Lamont wants legislators to return to the Capitol this fall to ratify that settlement and to consider a new 10-year plan to finance transportation infrastructure work.

But despite the administration’s new fiscal forecast, lawmakers still may want to adjust the budget.

“I understand the governor’s position, but historically there nave been tweaks to the budget” after its adoption, said Sen. Cathy Osten, D-Sprague, co-chairwoman of the Appropriations Committee.

Osten and the panel’s other co-chair, Rep. Toni Walker, D-New Haven, wrote to Lamont last month asking him to reconsider Medicaid rates for nursing homes. And Osten said Friday that legislators remain concerned this policy could interfere with services for some of Connecticut’s most vulnerable citizens.

“That is our job, to see how these policies are playing out,” she said. “I appreciate that the Executive Branch would like to stay within parameters.”

But Osten added that her fellow Democrats in the House and Senate majorities “understand we still have to have a sense of frugality. Nobody is looking to overhaul the whole budget.”
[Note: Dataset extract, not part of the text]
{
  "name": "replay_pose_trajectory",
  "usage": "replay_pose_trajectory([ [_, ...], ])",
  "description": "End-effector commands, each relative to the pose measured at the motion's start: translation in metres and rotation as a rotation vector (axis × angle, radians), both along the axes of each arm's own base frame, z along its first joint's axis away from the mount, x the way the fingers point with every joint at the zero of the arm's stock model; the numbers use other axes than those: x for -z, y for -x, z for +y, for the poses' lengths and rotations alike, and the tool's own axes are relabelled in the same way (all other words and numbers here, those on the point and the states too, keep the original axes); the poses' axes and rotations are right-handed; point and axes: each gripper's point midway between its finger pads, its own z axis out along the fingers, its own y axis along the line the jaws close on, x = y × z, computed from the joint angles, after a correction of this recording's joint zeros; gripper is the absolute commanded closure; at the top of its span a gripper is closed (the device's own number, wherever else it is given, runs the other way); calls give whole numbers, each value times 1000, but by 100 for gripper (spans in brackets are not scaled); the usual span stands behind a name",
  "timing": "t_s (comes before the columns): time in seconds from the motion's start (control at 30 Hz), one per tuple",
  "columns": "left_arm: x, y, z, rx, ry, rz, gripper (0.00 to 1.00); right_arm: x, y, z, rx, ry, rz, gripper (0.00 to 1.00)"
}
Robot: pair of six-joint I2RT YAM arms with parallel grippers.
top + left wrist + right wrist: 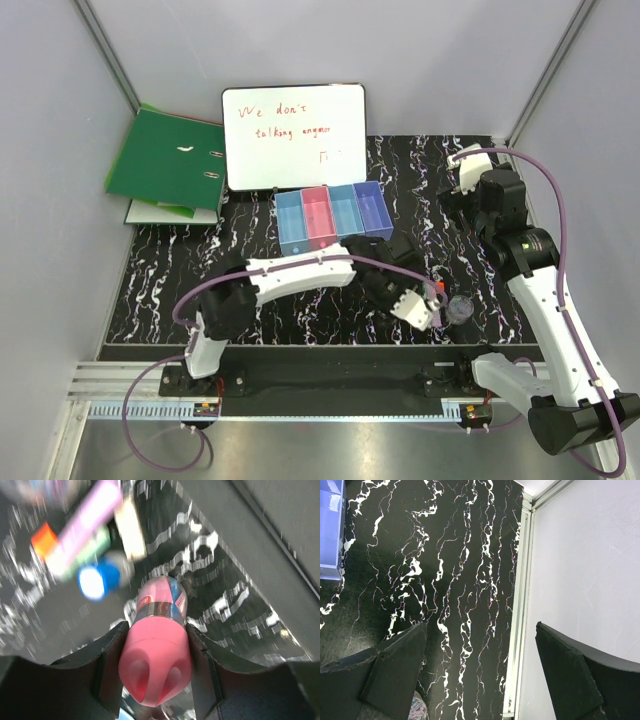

If rate cuts were reversed, for example, for nine nursing homes, this would increase spending by $5.3 million over two years or about $2.65 million per year. That represents 1/73rd of 1% of the General Fund.

Osten also noted state government’s overall fiscal position has steadily improved over the past two years. Connecticut is expected to have a record-setting $2.45 billion in its emergency reserve, otherwise known as the rainy day fund, at the end of this month when Comptroller Kevin P. Lembo completes his audit of the recently completed 2018-19 fiscal year.

Republicans in the House and Senate not only want to reverse the nursing homes cuts, but also favor a second move that would de-stabilize the budget somewhat more. The GOP favors repealing a sales tax surcharge that is expected to raise $48 million this fiscal year and $66 million in 2020-21.

And Republicans have not offered any complementary proposal to increase other revenues or reduce spending by a balancing amount.